**To do:** Strip the pictures and reproduce the rest of the listing exactly.
______
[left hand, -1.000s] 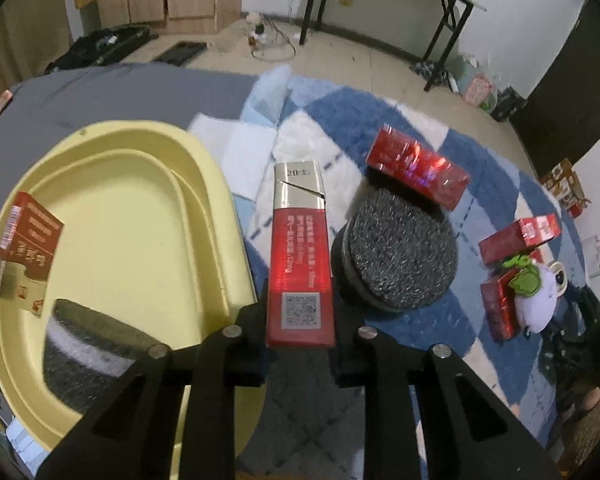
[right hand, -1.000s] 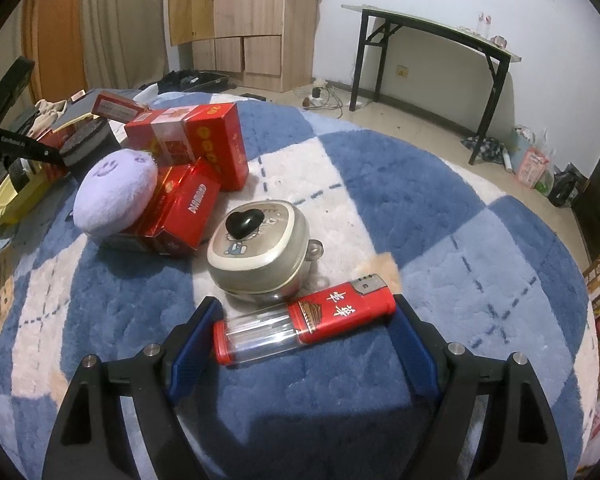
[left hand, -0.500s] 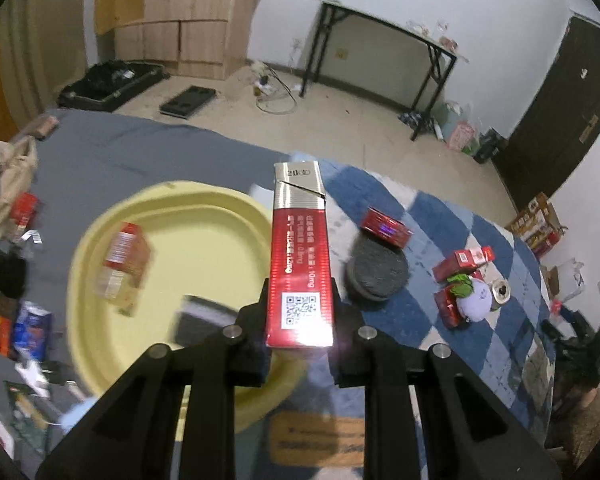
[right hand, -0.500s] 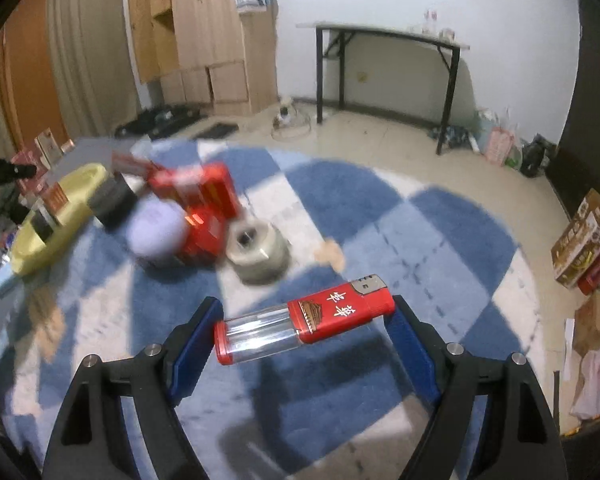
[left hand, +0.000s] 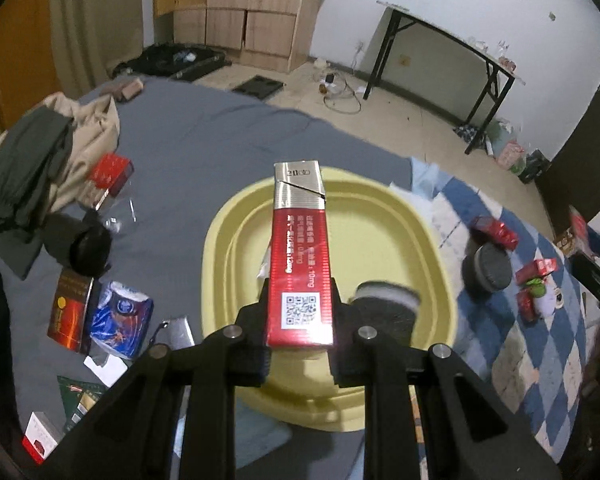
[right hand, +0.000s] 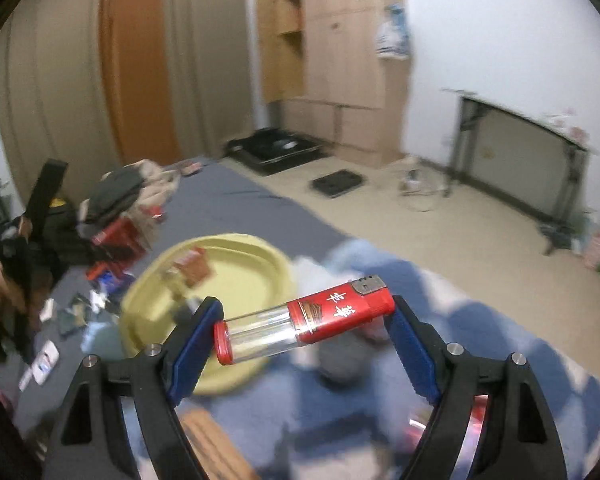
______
**Result below:**
[left hand, -1.000s] 
[right hand, -1.000s] 
[left hand, -0.500s] 
[right hand, -0.500s] 
[left hand, +0.000s] 
[right hand, +0.000s] 

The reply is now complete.